Items from a data source:
#####

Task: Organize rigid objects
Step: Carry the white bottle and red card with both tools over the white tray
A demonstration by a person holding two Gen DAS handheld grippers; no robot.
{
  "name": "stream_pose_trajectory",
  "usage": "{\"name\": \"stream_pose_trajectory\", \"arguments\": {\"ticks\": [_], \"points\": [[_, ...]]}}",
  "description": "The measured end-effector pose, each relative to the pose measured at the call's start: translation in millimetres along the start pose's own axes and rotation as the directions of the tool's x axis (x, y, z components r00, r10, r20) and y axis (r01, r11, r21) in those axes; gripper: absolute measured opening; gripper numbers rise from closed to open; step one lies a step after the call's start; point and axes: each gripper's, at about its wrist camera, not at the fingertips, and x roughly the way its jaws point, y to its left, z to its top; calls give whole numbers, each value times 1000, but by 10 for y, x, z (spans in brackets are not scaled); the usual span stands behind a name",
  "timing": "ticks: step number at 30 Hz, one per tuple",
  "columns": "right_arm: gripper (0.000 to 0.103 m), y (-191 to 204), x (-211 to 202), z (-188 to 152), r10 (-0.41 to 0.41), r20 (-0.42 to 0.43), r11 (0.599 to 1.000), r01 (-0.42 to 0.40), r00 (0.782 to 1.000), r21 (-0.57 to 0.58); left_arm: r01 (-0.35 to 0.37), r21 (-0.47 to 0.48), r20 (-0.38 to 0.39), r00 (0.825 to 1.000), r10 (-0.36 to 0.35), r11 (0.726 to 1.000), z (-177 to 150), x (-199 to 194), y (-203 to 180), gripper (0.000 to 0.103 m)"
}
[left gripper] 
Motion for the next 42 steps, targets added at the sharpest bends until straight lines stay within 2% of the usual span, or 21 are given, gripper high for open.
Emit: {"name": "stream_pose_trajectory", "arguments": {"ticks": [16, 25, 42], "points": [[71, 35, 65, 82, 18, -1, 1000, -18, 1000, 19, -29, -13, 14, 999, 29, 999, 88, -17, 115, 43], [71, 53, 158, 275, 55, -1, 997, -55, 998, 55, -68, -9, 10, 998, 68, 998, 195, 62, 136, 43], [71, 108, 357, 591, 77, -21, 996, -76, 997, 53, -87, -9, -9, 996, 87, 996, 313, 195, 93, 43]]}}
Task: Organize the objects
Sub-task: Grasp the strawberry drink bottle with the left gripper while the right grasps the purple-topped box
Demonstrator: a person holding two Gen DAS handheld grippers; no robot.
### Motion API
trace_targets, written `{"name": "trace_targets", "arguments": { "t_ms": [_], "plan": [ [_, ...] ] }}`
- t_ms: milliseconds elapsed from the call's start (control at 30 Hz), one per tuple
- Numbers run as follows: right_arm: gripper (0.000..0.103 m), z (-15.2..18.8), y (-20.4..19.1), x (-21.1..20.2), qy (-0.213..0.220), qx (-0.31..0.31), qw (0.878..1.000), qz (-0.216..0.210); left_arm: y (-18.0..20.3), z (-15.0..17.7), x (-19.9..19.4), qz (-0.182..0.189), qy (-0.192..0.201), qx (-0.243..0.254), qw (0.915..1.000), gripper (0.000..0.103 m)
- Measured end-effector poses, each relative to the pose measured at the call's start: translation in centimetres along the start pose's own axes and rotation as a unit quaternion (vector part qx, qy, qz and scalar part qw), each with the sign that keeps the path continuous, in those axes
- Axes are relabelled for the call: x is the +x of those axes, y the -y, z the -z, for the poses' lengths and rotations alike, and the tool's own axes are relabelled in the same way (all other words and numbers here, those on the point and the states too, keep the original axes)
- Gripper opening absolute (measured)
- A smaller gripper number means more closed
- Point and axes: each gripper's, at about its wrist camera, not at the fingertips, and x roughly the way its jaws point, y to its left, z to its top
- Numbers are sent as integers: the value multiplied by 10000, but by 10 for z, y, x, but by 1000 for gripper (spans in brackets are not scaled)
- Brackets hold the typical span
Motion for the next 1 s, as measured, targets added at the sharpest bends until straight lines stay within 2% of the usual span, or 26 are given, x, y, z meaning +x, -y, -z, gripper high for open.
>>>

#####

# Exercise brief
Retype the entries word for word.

# Answer to this problem
Task: Organize rigid objects
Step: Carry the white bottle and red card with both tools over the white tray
A demonstration by a person holding two Gen DAS handheld grippers; no robot.
{
  "name": "stream_pose_trajectory",
  "usage": "{\"name\": \"stream_pose_trajectory\", \"arguments\": {\"ticks\": [_], \"points\": [[_, ...]]}}",
  "description": "The measured end-effector pose, each relative to the pose measured at the call's start: translation in millimetres along the start pose's own axes and rotation as the directions of the tool's x axis (x, y, z components r00, r10, r20) and y axis (r01, r11, r21) in those axes; gripper: absolute measured opening; gripper numbers rise from closed to open; step one lies a step after the call's start; point and axes: each gripper's, at about its wrist camera, not at the fingertips, and x roughly the way its jaws point, y to its left, z to its top; calls give whole numbers, each value times 1000, but by 10 for y, x, z (spans in brackets are not scaled); the usual span stands behind a name",
  "timing": "ticks: step number at 30 Hz, one per tuple",
  "columns": "right_arm: gripper (0.000 to 0.103 m), y (-191 to 204), x (-211 to 202), z (-188 to 152), r10 (-0.41 to 0.41), r20 (-0.42 to 0.43), r11 (0.599 to 1.000), r01 (-0.42 to 0.40), r00 (0.782 to 1.000), r21 (-0.57 to 0.58); left_arm: r01 (-0.35 to 0.37), r21 (-0.47 to 0.48), r20 (-0.38 to 0.39), r00 (0.825 to 1.000), r10 (-0.36 to 0.35), r11 (0.726 to 1.000), z (-177 to 150), x (-199 to 194), y (-203 to 180), gripper (0.000 to 0.103 m)"
}
[left gripper] 
Motion for the next 42 steps, targets added at the sharpest bends until straight lines stay within 2% of the usual span, or 21 are given, gripper high for open.
Emit: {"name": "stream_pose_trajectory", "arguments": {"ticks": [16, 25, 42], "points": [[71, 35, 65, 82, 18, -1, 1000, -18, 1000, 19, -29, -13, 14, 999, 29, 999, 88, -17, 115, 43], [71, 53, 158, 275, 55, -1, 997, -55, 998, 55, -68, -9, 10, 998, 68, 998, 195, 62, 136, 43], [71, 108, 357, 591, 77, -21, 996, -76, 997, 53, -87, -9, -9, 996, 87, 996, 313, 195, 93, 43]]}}
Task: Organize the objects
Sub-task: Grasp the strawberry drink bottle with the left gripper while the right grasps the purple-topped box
Demonstrator: a person holding two Gen DAS handheld grippers; no robot.
### Motion API
trace_targets, written `{"name": "trace_targets", "arguments": { "t_ms": [_], "plan": [ [_, ...] ] }}`
- t_ms: milliseconds elapsed from the call's start (control at 30 Hz), one per tuple
- Numbers run as follows: right_arm: gripper (0.000..0.103 m), z (-15.2..18.8), y (-20.4..19.1), x (-21.1..20.2), qy (-0.213..0.220), qx (-0.31..0.31), qw (0.878..1.000), qz (-0.216..0.210); left_arm: y (-18.0..20.3), z (-15.0..17.7), x (-19.9..19.4), qz (-0.182..0.189), qy (-0.192..0.201), qx (-0.243..0.254), qw (0.915..1.000), gripper (0.000..0.103 m)
- Measured end-effector poses, each relative to the pose measured at the call's start: translation in centimetres along the start pose's own axes and rotation as a unit quaternion (vector part qx, qy, qz and scalar part qw), each with the sign that keeps the path continuous, in those axes
- Axes are relabelled for the call: x is the +x of those axes, y the -y, z the -z, for the poses' lengths and rotations alike, and the tool's own axes are relabelled in the same way (all other words and numbers here, those on the point and the states too, keep the original axes)
- Gripper opening absolute (measured)
- A smaller gripper number means more closed
- Point and axes: each gripper's, at about its wrist camera, not at the fingertips, and x roughly the way its jaws point, y to its left, z to its top
- Numbers are sent as integers: the value multiplied by 10000, but by 10 for z, y, x, but by 1000 for gripper (spans in brackets are not scaled)
- Brackets hold the typical span
Motion for the next 1 s, as measured, targets added at the sharpest bends until straight lines stay within 2% of the usual span, or 26 are given, x, y, z meaning +x, -y, -z, gripper high for open.
>>>

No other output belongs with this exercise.